Council hears input from Black Excellence in Cannabis, passes traffic-safety camera fine amendment

During a relatively brief but productive meeting May 28, the Lynnwood City Council approved several agenda items and heard from public commenters about recently discussed cannabis sales regulations. Councilmember Patrick Decker was absent from the Tuesday meeting.

Peter Manning from Black Excellence in Cannabis

Public commenter Peter Manning from Black Excellence in Cannabis spoke about his group’s work in formulating a plan to increase equity in the cannabis industry by creating pathways to ownership for black and brown people. He said that if Lynnwood removed its moratorium/ban on the retail sale of cannabis, the city council should allow social equity candidates to open a business.

Black Excellence in Cannabis Vice President Mike Asai

Also from Black Excellence in Cannabis, Vice President Mike Asai said that the city’s 10-year ban on cannabis had been in place long enough and that the medicinal and pain-relieving benefits of cannabis had become clear in that time. He recalled the fear that he felt while telling his 96-year old grandmother that he owned a dispensary but added that now, she sought the use of CBD products as she dealt with various ailments. 

“We understand that there was this notion about cannabis going to kids in the community but kids are going to get it regardless; it starts at the home front,” Asai said. “I can tell you this as a former medical dispensary owner, the last thing we ever wanted to do was let kids come here.
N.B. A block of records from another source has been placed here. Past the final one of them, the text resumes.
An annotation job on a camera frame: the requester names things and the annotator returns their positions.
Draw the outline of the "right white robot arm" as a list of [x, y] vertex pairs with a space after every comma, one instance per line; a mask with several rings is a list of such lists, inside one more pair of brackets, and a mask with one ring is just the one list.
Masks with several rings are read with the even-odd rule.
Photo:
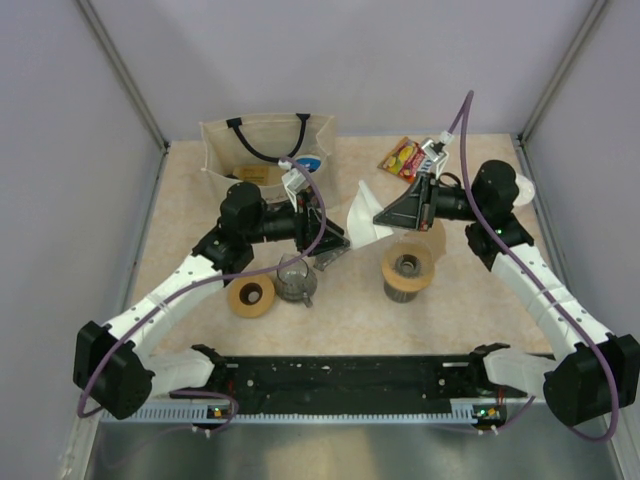
[[500, 160], [483, 163], [462, 185], [443, 185], [434, 173], [421, 172], [373, 222], [412, 231], [427, 230], [436, 218], [466, 222], [471, 251], [514, 292], [547, 339], [552, 358], [488, 347], [466, 372], [474, 393], [487, 396], [507, 386], [544, 399], [570, 428], [602, 415], [615, 427], [621, 409], [636, 398], [639, 343], [590, 315], [547, 265], [513, 212], [516, 178]]

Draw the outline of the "clear glass dripper cone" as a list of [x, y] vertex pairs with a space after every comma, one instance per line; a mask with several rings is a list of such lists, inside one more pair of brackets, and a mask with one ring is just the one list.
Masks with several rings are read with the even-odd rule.
[[434, 269], [434, 258], [430, 247], [415, 239], [396, 242], [391, 253], [393, 270], [406, 278], [426, 276]]

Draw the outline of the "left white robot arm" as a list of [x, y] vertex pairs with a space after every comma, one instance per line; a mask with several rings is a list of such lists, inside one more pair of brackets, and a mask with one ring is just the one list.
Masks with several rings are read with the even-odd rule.
[[227, 374], [215, 365], [212, 349], [194, 346], [161, 355], [154, 350], [202, 301], [249, 275], [245, 269], [254, 258], [254, 245], [284, 240], [293, 241], [304, 257], [350, 245], [312, 190], [300, 191], [294, 201], [268, 204], [258, 186], [232, 185], [216, 225], [166, 280], [104, 324], [90, 321], [80, 329], [73, 369], [73, 381], [82, 390], [78, 416], [91, 416], [89, 400], [115, 418], [126, 419], [148, 399], [179, 390], [220, 394]]

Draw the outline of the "white paper coffee filter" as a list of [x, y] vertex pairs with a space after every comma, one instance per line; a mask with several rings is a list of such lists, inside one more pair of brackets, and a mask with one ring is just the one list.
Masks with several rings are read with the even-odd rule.
[[358, 192], [347, 215], [347, 233], [353, 250], [363, 248], [394, 234], [392, 228], [373, 223], [374, 216], [381, 213], [382, 210], [381, 204], [367, 183], [360, 180]]
We implemented the 21-and-over-year age [requirement] prior to it being implemented statewide.” Asai added that cannabis would also bring valuable tax dollars to Lynnwood and that safety concerns – like break-ins – were occurring due to inadequate implementation and security by store owners.

Longtime resident Jim Sissell

Longtime resident Jim Sissell spoke about automated traffic-safety camera violations. Sissell stated that he was in support of the cameras when they were introduced years ago and remains supportive. He said that the cameras were introduced to residents as a way of catching left-turn violations but learned they were also being used to capture drivers taking right turns without stopping. Referring to one right-hand turn at 44th Avenue Southbound/196th Street Eastbound, Sissell said that he’d been incorrectly issued tickets, and that a right-hand turn signal should be used to regulate traffic in this area. 
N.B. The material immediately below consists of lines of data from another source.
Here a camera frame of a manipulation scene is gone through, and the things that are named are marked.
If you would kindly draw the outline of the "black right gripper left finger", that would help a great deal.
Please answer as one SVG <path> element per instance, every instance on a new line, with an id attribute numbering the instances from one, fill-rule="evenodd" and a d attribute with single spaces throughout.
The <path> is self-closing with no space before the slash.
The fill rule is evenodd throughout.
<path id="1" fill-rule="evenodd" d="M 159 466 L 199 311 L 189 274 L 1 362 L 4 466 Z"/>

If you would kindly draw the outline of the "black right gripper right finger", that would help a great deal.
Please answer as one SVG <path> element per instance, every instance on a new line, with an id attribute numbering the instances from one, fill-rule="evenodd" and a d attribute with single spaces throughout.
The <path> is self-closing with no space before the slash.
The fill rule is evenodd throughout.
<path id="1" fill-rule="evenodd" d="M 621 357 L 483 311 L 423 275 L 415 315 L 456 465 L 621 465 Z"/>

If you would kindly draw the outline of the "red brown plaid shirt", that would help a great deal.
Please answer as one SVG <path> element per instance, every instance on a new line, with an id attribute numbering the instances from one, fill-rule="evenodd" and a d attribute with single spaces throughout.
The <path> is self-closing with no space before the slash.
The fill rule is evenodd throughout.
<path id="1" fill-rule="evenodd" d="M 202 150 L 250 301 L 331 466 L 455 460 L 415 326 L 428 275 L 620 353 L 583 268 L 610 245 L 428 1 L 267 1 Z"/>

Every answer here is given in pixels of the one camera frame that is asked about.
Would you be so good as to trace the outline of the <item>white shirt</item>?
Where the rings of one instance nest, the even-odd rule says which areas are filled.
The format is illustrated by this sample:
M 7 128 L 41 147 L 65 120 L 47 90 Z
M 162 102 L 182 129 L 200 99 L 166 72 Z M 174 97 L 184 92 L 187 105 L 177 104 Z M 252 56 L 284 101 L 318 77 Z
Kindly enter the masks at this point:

The council also made its first proclamation acknowledging Pride Month. Lynnwood Pride founders and several councilmembers reminded audience members of Lynnwood’s first Pride celebration at the Lynnwood Event Center June 8. 
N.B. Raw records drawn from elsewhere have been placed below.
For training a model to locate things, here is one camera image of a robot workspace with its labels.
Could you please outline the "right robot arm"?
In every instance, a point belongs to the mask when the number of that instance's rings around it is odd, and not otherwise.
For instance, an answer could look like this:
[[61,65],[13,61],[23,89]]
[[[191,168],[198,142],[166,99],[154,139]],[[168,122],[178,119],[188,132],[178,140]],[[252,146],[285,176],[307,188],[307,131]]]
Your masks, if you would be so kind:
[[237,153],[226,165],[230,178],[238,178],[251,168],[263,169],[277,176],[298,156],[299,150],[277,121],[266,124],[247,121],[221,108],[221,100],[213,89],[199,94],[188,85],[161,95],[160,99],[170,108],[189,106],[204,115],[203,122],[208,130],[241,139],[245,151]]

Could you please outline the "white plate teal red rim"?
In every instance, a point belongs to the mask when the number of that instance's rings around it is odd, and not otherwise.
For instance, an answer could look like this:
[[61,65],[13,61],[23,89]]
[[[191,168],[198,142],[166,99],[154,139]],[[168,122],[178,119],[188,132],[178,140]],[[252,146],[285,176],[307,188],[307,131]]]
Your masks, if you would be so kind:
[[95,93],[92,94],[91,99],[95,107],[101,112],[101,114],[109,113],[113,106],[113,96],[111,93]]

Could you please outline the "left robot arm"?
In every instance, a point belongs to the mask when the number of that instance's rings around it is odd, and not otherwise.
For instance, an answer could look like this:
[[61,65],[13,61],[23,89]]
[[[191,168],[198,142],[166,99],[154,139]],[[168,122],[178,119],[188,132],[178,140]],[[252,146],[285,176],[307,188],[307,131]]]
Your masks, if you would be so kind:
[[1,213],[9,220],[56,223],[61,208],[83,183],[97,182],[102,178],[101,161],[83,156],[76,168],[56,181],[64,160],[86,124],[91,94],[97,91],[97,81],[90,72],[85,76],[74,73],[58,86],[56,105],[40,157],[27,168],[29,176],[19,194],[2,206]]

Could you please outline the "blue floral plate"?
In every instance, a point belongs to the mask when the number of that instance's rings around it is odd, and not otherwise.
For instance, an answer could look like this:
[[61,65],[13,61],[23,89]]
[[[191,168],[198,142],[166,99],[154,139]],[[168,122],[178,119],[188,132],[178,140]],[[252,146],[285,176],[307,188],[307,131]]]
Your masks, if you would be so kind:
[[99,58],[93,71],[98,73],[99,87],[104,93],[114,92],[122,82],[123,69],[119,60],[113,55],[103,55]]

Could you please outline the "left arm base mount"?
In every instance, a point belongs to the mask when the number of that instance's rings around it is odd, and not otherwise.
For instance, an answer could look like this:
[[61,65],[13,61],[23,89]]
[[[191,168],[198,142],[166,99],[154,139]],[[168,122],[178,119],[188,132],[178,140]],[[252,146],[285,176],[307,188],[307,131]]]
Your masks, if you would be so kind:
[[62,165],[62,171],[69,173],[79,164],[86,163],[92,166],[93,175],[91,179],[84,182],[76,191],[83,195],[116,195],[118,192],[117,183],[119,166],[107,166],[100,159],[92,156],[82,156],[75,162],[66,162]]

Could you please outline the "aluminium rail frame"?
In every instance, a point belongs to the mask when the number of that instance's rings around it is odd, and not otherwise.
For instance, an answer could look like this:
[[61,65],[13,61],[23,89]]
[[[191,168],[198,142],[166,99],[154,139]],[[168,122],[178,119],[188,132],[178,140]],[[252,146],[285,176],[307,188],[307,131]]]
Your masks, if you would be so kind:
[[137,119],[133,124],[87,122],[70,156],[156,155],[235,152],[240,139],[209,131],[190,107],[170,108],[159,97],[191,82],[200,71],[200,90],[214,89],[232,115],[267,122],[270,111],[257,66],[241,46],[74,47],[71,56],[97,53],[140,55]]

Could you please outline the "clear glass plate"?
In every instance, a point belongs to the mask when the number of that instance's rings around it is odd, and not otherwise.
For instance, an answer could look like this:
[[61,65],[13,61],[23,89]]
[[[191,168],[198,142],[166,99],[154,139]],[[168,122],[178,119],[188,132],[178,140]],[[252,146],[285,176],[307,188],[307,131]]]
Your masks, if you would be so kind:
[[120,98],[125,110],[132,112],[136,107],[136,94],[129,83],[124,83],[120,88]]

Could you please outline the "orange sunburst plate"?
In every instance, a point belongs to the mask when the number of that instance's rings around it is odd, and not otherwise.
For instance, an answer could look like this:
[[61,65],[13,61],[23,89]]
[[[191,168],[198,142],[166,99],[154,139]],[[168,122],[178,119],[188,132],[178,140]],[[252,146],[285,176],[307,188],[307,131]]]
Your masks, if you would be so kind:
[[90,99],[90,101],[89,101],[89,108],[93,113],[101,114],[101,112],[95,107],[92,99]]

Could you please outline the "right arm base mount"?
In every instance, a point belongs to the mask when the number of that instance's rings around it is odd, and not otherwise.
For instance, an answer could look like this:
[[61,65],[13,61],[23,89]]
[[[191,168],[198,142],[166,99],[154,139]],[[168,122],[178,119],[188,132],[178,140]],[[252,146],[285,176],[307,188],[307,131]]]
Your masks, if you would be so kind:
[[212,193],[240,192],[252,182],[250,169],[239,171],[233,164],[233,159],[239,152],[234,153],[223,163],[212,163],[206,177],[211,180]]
A photo taken in commemoration of Pride Month

Items unanimously approved at the May 28 meeting include:

– An ordinance to amend the fines for automated traffic-safety camera violations. In accordance with House Bill 2386, recipients of public assistance or participants in the Women, Infants, and Children program must be informed that they can reduce their first ticket’s fine by 50%. 

– The appointment of Frank Percival, president of the Lynnwood Chamber of Commerce, to position 5 on the Lynnwood Lodging Tax Advisory Committee. The council also approved the appointment of Keton Handy for an alternate position on the Lynnwood Board of Ethics.

– A reimbursement agreement between the City of Lynnwood and Sound Transit. While planning begins for the Everett Link Extension, Sound Transit will reimburse Lynnwood for up to $370,000 should the city incur costs related to developing and reviewing documents related to the state-mandated Environmental Impact Statement.

– Amendments to the procedure for filling city council vacancies. The procedure was established in 2010, so some edits were made to reflect structural changes in the city’s government – such as instructing the city clerk to begin the recruitment as opposed to the nonexistent director of administrative services position. Changes also stipulate that a ranked-choice vote will be held among councilmembers to narrow the list of applicants if more than eight people apply. A full list of changes can be viewed on the marked-up document here. 

Council President George Hurst

In addition, Council President George Hurst removed item 11C from the unanimous consent agenda so he could comment on it. 11C referred to an interlocal agreement between Snohomish County and cities within it that recommends a funding process that will create access to affordable housing and behavioral health facilities. Hurst did not oppose the agreement but added that Lynnwood should monitor the county collaboration closely to “get its money’s worth” as Lynnwood is a major contributor per capita to sales tax revenue [5% of population but over 20% of sales tax revenue].